Thursday, April 5, 2012

Thinking Critically about Critical Thinking

This is the kind of book that those smarty-pants YouTube commenters read, absorb and then regurgitate without grasping the concept that it’s supposed to make you a better critical thinker, not a wise-ass.

Nevertheless, I wish more people would read and internalize what M. Neil Browne and Stuart M. Keeley advocate in “Asking the Right Questions: A Guide to Critical Thinking,” – most especially their “Final Word” at the end of the book:
As a parting shot, we want to encourage you to engage with issues. Critical thinking is not a sterile hobby, reserved only for classrooms, for taking exams, or for showing off your mental cleverness. It provides a basis for a partnership for action among the reasonable. Beliefs are wonderful, but their payoff is in our subsequent behavior. After you have found the best answer to a question, act on that answer. Make your critical thinking the basis for the creation of an identity of which you can be proud. Put it to work for yourself and for the community in which you find yourself.
Remember, the payoff of becoming a better critical thinker is in our subsequent behavior. I kinda like the sound of that. Reminds me of something CS Lewis once wrote:
As the author of the Theologia Germanica says, we may come to love knowledge -- our
knowing -- more than the thing known: to delight not in the exercise of our talents but in the fact that they are ours, or even in the reputation they bring us. Every success in the scholar's life increases this danger. If it becomes irresistible, he must give up his scholarly work. The time for plucking out the right eye has arrived.
Unfortunately, critical thinking takes time. And in our time-obsessed culture, we just don’t have the patience for it. Even when our sitting president (whom I voted for) urges the press corps just to report what he or his administration says without bothering to look “at the other side” because the other side is stupid or out of touch or dead wrong or whatever reason, I see clearly that something is dead wrong with our obsession with time. My goals: Read this book again several times over, learn how to become a critical thinker, and then s-l-o-w d-o-w-n. Or at least replace any quick wise-assery with nonsequiturs, which aren’t all that helpful to the conversation but at least get out that urge to participate without thinking in a more harmless fashion.

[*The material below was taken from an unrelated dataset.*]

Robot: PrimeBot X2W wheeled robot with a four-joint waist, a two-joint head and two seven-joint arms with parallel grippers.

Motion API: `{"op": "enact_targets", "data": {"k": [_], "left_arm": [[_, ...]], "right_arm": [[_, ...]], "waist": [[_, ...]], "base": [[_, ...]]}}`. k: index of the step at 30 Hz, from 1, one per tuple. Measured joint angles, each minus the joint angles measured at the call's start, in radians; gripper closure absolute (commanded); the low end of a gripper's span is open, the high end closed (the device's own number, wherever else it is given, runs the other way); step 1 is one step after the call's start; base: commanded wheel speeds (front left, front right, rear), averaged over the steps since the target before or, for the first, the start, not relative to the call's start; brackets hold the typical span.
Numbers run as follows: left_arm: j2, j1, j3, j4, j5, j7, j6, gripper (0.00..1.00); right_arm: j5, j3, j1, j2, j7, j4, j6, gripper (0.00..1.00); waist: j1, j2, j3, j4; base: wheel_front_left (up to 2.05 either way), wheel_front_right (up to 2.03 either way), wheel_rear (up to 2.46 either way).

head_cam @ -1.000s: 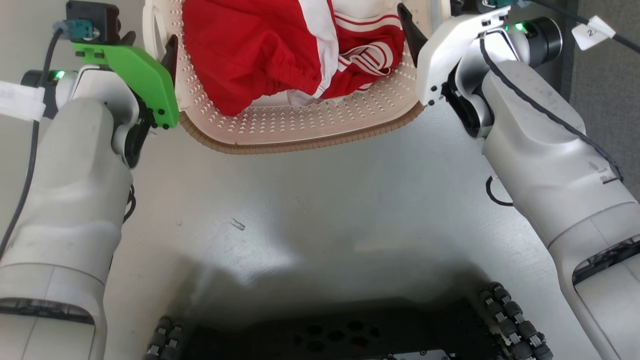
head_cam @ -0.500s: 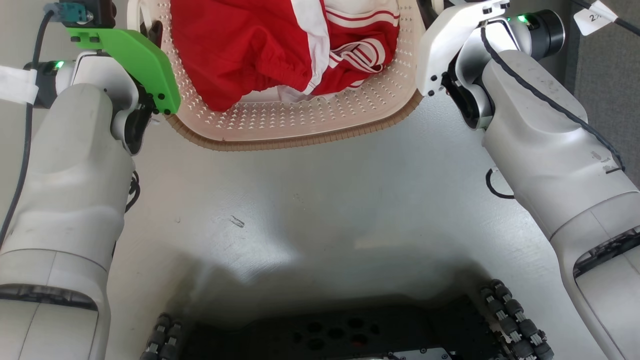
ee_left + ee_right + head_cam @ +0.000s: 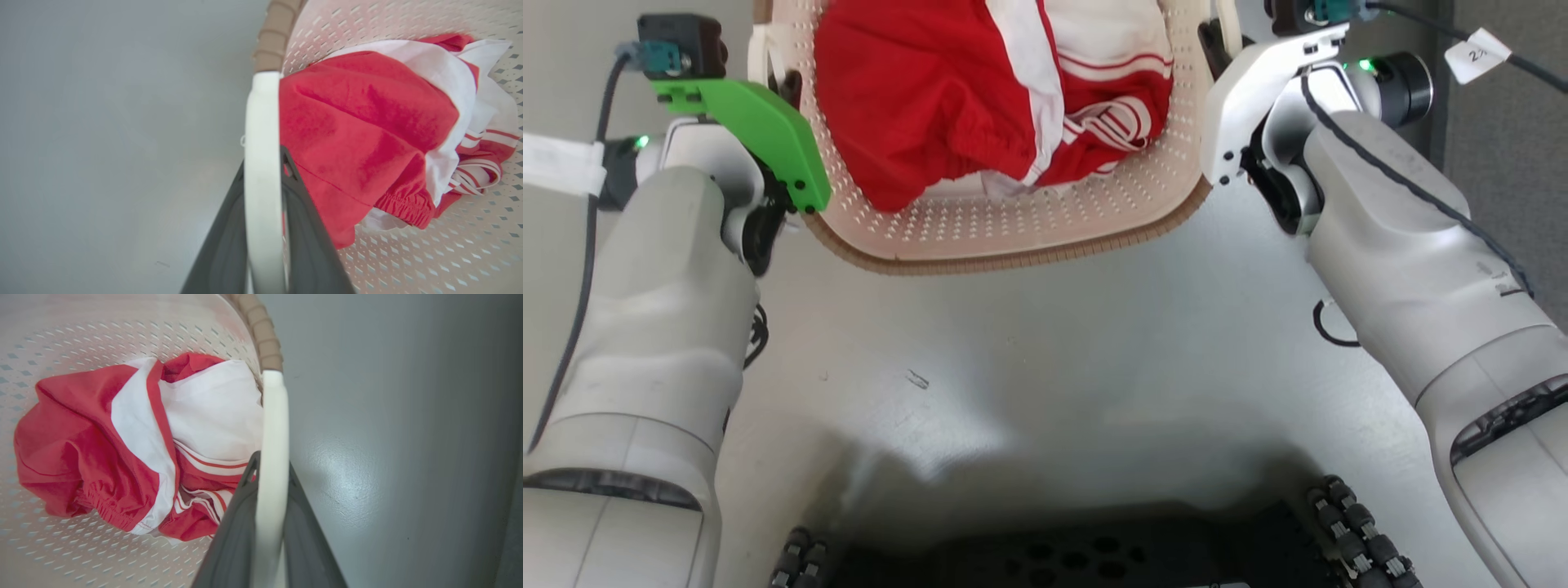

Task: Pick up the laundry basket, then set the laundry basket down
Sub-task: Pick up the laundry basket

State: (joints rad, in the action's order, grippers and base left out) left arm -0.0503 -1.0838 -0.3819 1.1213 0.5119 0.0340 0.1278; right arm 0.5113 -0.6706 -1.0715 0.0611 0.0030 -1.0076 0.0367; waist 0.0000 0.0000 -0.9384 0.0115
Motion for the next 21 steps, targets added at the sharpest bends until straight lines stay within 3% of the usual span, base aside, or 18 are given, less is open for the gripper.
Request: {"op": "enact_targets", "data": {"k": [21], "left_arm": [[0.037, 0.12, -0.007, 0.103, 0.045, -0.01, 0.006, 1.0]], "right_arm": [[0.094, -0.032, 0.131, -0.025, -0.02, -0.086, -0.019, 1.0]], "waist": [[0.0, 0.0, 0.188, 0.001]], "base": [[0.0, 0.0, 0.0]]}}
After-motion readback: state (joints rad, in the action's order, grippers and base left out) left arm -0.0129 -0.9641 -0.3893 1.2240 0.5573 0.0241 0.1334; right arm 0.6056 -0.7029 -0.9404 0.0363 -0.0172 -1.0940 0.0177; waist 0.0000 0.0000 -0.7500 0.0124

All joking aside, this book is a wonderful guide for anyone (student, journalist, blogger, YouTube commenter) who wants to move beyond the quick to really get the tools to become a better, more critical thinker. I’m hoping that there are a few good thinkers among the Obama press corps who listened to what he said and said, “Wait, whut?” and then went on doing their own critical thinking, occasionally dismissing the “other side” because, yes, they are full of hooey, but occasionally reminding himself or herself that the world is rarely black and white, that there are almost always more than two alternatives and that even sitting presidents of the United States can fall victim to any of the common logical fallacies Browne and Keeley outline in their book, or, at worst, one of the classic blunders Vizzini talks about:


Funny I should bring Vizzini up: Browne and Keeley talk a lot about looking at our own values, assessing their own strengths and weaknesses and how we can better use what we believe (or adjust what we believe) as we embark on the critical thinking path. Vizzini obviously believed that the Man in Black would rely on his great physical strength to overcome the poison and thus thought his intellect was superior – not knowing that the Man in the Black had gamed the system by using his brains to augment his physical strength by building up an immunity to iocane powder.

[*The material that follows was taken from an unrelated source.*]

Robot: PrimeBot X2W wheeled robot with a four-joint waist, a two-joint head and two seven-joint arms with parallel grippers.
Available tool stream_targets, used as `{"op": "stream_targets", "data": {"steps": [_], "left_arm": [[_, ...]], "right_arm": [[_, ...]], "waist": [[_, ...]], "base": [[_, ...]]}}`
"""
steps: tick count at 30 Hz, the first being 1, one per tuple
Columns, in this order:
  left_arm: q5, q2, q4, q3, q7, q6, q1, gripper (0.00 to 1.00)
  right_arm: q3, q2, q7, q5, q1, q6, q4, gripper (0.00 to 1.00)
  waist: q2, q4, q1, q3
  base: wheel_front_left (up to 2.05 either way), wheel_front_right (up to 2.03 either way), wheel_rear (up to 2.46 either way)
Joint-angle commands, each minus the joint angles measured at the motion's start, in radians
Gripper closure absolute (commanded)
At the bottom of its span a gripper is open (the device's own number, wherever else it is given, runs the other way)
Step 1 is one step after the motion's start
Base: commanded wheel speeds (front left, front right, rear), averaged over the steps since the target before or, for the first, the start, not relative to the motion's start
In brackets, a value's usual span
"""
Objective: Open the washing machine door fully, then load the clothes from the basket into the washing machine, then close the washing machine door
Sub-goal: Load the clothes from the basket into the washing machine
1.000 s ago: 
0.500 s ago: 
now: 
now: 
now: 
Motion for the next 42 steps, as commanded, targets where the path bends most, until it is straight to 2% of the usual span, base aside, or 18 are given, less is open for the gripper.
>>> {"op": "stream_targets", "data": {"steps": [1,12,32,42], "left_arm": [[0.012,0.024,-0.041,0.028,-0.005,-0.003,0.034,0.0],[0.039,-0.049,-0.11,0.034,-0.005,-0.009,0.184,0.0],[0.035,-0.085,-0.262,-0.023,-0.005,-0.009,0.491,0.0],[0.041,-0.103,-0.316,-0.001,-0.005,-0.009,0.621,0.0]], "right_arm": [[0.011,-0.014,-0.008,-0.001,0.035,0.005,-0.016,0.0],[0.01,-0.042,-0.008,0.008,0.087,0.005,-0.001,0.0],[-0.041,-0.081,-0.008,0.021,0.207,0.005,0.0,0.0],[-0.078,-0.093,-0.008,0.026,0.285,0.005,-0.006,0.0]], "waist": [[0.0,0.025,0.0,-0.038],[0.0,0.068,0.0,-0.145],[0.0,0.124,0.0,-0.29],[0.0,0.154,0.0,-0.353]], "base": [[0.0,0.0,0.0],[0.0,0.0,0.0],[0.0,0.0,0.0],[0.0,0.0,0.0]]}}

Same values differential going on here, between Satchel the dog and Bucky the cat:


Satchel is obviously more interested in getting Rob a gift he knows he wants, while Bucky, blinded by his own values and selfishness, can’t see how Satchel’s beliefs are worth a hill of beans. A good critical thinker Bucky is not. (Satchel isn’t all that smart, either, but he obviously believes in friendship through buying a wanted gift much more than Bucky does.)

Why am I reading this book? In a few weeks, I’ll be teaching a class that centers on it, so I’d better know it inside and out. And I want to become a better teacher by way of helping my students think more critically, so I’ve got to do some learning myself.